Black History Month falls into that category of “things I’d like to re-purpose to fit my selfish needs.” The concept of having a month dedicated to any history at all follows the delusional thinking that the rest of the year is spent celebrating knowledge, something that America rarely does in bulk. Breast Cancer Month is a slightly different type of observance that is more along the lines of what February should be for the black cause - more “doing stuff” and less “thinking about stuff.” Even when you break down the phrase “Black History Month,” you get a bunch of ambiguous terms - “black” has been a troubling definition for the past hundred years or so, as my pop culture quiz demonstrates “history” has no easy start and end point, and the “month” means little more than when the rent is due again.
As sick as it makes me when the racists disguised as “we’re all equal,” freedom-fighters speak out against the notion of a month dedicated to black history while ignoring Women’s History, Hispanic Heritage, or Native American Heritage Months, there is plenty of ridiculousness to be found in Black History Month. Conventional wisdom says that schools and cultural organizations should at least give a nod to the contributions that black people have made to this great country during February (you know I love a good high school assembly), but how do we know when things have gone too far?
What’s the difference between praise and pandering? Thembi is on the case.

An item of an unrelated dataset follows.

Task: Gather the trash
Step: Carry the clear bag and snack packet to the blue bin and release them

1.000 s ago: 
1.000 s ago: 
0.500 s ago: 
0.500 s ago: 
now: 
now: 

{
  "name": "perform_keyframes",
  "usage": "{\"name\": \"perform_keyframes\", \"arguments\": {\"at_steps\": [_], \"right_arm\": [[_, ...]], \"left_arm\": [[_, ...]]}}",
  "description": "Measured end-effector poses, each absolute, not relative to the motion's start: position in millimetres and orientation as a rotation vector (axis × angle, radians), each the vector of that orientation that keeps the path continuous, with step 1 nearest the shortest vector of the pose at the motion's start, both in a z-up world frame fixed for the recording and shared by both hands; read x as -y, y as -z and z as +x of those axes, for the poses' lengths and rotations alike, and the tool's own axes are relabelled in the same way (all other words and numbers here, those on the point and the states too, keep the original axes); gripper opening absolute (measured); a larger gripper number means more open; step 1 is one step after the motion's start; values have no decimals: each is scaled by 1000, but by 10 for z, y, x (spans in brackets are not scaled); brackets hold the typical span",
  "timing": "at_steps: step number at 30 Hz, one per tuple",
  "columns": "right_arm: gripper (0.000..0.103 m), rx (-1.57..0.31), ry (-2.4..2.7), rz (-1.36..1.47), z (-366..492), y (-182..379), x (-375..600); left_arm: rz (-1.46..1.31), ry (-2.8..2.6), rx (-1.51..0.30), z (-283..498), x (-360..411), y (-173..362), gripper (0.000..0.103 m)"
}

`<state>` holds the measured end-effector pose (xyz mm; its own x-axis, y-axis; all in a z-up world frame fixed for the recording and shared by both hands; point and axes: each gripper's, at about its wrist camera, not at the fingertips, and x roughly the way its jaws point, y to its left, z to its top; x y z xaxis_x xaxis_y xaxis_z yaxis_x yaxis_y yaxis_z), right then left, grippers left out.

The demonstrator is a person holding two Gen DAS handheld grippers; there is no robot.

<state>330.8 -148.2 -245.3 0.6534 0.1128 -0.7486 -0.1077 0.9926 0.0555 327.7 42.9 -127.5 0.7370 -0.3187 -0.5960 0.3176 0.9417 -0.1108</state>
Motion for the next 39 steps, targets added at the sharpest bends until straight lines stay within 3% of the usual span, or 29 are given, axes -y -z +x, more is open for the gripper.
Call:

There is nothing that makes my eyes roll harder than a Black History Month-themed display in a store or even worse, a Black History Month promotion. There is something so grossly opportunistic about having teenage stock-boys across the country simultaneously create displays dedicated to rubbing my slave descendant spending g-spot into buying stuff that “black people like.” Case in point:
Tuck your jaw back in because yes, this is a real drugstore display in Muskegon, Michigan. You know that Afrocentric black folks cannot resist burlap or funky ethnic patterns, black paintings draped in said cloth, Jet Magazine, or relaxer touch-up kits. In fact what better time of year to make sure you have a fresh perm or curl than February? And what better offering is there for the Negro on-the-go than yams and collard greens…in cans …from a drugstore? And then there’s the obvious, knee-jerk type of tragedy:
There’s something about this time of year that makes me think of cotton too…I just don’t know why…
The Very Special Episodes
Y’all know I love it. Nothing panders like a poorly contrived sitcom plot, and I remember this black history episode of Family Matters like it came on yesterday. I actually went to school with a chip on my shoulder for the rest of the month because of the moment at 9:45. Don’t let Steve Urkel and the question of whatever happened to Laura’s lil’ redbone friend Maxine dissuade you from at least a quick skim:
“If you want black history go back to Africa”? No thanks, they don’t have Black History Month there. The rest of the episode with the glorious black history wall and sad speeches about hate from Harriet and Grandma Winslow is on YouTube if you’re interested.
Having worked in consumer product promotions I know that getting shoppers caught up in the rapture of savings is a great short-term sales boosting strategy. If you can attach those savings to a theme it’s all the better, because it just feels so good to participate in something. Of course, Black History Month at a supermarket can only mean three things. Two of them are crude kinte cloth patterns and George Washington Carver. The other?
Frying chickens, pork hocks, and more collard greens! And…
Hot sauce! Grape and orange soda! Cornbread! Lawry’s Seasoning Salt! Obama Memorabilia and . . . more collard greens! Inclusion really, really makes me hungry.
Black folks are notorious for ending up financially disenfranchised and I’m so sick of it. This is why check cashing spots exist - if you weren’t living check to check and had a checking account like your average white man, you wouldn’t need to pay an exorbitant fee just to get money that is already yours! The same goes for a credit or debit card. Anyone who went to college was force-fed a credit card along with promises of a free t-shirt during the first week of freshman year, so the fact that black folks don’t even have debit cards in this day and age really says a lot. But a Black History Month Pre-Paid Credit Card? Really?
Ohhh . . . so you’re not supposed to spend money that you don’t actually have? Black History Month is a time for learnin’!
Question: Is Black History Month still worth something or has it jumped the shark? Have you run into any notable Black History Month tragedies?